- _Task details_:
Copy verbatim the material from its first line to the line that holds "Would you kindly trace the outline of the red lid", including that line.

- _Dataset entries_:
• • • •
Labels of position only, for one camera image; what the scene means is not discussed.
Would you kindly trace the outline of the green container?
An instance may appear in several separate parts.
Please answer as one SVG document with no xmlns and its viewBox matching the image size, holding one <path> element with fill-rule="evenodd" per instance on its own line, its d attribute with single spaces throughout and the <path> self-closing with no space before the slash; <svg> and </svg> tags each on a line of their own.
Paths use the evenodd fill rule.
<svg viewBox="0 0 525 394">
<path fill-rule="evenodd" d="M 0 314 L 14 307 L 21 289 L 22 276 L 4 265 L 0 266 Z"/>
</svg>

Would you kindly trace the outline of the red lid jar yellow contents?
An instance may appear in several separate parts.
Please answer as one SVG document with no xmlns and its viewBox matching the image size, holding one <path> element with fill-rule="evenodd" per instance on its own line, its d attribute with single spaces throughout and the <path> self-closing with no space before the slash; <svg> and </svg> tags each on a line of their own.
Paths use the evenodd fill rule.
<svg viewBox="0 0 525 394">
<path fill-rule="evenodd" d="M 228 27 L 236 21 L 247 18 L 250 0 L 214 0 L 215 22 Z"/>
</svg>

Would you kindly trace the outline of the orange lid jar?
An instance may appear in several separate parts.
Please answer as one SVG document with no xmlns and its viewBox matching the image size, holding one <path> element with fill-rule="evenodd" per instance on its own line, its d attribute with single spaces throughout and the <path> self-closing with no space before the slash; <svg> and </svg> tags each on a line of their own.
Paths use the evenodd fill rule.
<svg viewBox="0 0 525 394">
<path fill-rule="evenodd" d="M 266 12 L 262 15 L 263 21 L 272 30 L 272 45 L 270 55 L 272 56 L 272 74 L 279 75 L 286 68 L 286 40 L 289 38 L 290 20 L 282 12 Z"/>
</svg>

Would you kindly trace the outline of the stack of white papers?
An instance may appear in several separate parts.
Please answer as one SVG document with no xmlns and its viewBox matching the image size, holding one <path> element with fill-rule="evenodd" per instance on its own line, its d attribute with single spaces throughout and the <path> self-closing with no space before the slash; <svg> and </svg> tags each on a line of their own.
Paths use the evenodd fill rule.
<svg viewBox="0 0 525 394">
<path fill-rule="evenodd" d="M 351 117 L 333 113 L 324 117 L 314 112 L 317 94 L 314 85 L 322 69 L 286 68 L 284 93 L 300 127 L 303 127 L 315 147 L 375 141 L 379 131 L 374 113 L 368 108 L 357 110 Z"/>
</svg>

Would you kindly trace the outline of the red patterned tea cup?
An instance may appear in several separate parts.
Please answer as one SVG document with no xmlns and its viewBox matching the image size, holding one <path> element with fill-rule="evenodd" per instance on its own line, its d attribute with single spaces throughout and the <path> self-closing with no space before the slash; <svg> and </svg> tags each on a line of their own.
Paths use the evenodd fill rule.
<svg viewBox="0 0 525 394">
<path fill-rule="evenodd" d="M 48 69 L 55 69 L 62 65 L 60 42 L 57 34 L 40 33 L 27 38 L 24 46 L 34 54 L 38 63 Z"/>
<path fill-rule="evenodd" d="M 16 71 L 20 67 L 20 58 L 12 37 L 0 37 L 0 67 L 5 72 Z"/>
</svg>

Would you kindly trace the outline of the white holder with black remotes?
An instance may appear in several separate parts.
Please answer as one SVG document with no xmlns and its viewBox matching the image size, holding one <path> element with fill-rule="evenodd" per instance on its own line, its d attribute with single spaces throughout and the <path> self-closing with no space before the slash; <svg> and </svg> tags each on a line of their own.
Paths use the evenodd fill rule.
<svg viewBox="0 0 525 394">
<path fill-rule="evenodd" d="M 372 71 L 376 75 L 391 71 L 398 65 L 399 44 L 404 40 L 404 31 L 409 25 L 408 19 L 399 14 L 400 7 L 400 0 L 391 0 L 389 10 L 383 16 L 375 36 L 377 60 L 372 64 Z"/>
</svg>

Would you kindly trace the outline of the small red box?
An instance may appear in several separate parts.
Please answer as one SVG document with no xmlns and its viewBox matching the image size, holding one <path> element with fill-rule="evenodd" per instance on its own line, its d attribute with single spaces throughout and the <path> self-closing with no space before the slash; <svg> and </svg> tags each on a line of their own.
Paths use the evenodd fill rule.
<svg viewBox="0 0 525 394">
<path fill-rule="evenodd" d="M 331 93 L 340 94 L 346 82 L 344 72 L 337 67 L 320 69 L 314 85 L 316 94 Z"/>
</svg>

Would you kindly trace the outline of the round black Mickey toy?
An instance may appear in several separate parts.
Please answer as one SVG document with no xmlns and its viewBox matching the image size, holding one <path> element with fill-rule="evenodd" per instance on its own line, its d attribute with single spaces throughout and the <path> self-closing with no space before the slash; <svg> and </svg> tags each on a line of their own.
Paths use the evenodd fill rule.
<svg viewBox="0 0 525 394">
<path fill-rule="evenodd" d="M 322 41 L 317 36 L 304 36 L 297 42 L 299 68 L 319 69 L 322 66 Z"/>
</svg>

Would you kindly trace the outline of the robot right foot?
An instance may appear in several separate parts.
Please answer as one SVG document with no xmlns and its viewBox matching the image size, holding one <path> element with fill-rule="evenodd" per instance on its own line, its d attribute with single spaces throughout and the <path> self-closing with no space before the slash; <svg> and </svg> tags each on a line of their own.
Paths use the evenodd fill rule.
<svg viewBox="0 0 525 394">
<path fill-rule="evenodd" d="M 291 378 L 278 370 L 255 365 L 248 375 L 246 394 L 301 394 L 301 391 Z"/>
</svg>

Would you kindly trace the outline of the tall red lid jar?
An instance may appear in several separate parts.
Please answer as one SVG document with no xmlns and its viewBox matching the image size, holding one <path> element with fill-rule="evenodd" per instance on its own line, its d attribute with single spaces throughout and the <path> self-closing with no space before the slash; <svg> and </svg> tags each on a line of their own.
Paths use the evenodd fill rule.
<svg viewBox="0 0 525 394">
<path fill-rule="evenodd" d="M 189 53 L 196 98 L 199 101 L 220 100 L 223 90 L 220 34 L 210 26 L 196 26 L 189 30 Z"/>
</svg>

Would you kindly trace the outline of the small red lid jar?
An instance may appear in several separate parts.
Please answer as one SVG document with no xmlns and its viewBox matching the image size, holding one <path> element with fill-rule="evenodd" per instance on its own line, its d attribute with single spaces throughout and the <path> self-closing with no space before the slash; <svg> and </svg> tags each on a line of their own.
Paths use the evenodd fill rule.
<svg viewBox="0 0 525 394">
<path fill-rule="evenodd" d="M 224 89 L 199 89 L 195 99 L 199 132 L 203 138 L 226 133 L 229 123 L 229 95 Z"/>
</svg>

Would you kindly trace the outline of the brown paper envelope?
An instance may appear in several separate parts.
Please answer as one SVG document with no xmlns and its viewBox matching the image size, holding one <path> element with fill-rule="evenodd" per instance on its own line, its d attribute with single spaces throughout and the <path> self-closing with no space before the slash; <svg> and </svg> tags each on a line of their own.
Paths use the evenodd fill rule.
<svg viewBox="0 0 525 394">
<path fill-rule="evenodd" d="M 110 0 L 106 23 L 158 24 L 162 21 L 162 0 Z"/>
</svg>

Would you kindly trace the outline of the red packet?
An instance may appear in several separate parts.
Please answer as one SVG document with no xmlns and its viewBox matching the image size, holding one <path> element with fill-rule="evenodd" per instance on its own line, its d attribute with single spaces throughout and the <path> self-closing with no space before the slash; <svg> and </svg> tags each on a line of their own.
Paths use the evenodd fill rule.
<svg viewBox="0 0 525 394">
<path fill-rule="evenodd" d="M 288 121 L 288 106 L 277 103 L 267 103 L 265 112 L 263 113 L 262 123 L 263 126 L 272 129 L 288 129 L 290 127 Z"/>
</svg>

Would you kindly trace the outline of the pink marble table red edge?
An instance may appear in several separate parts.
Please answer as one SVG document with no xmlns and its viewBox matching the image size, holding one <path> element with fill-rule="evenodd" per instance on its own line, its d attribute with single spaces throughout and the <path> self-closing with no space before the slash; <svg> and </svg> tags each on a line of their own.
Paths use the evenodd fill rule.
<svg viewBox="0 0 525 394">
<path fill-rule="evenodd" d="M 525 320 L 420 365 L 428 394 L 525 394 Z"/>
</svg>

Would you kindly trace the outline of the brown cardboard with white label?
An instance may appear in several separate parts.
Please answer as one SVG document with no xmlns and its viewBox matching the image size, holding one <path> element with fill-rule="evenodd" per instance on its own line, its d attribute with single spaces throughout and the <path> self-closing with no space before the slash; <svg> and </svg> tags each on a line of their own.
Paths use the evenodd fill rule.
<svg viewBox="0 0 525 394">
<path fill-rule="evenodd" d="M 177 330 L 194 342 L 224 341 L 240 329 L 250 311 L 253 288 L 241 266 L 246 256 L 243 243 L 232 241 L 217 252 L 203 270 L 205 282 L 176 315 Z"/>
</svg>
• • • •
- _Written response_:
Labels of position only, for one camera image; what the scene means is not discussed.
Would you kindly trace the outline of the green container?
An instance may appear in several separate parts.
Please answer as one SVG document with no xmlns and its viewBox matching the image size, holding one <path> element with fill-rule="evenodd" per instance on its own line, its d attribute with single spaces throughout and the <path> self-closing with no space before the slash; <svg> and </svg> tags each on a line of their own.
Paths use the evenodd fill rule.
<svg viewBox="0 0 525 394">
<path fill-rule="evenodd" d="M 0 314 L 14 307 L 21 289 L 22 276 L 4 265 L 0 266 Z"/>
</svg>

Would you kindly trace the outline of the red lid jar yellow contents?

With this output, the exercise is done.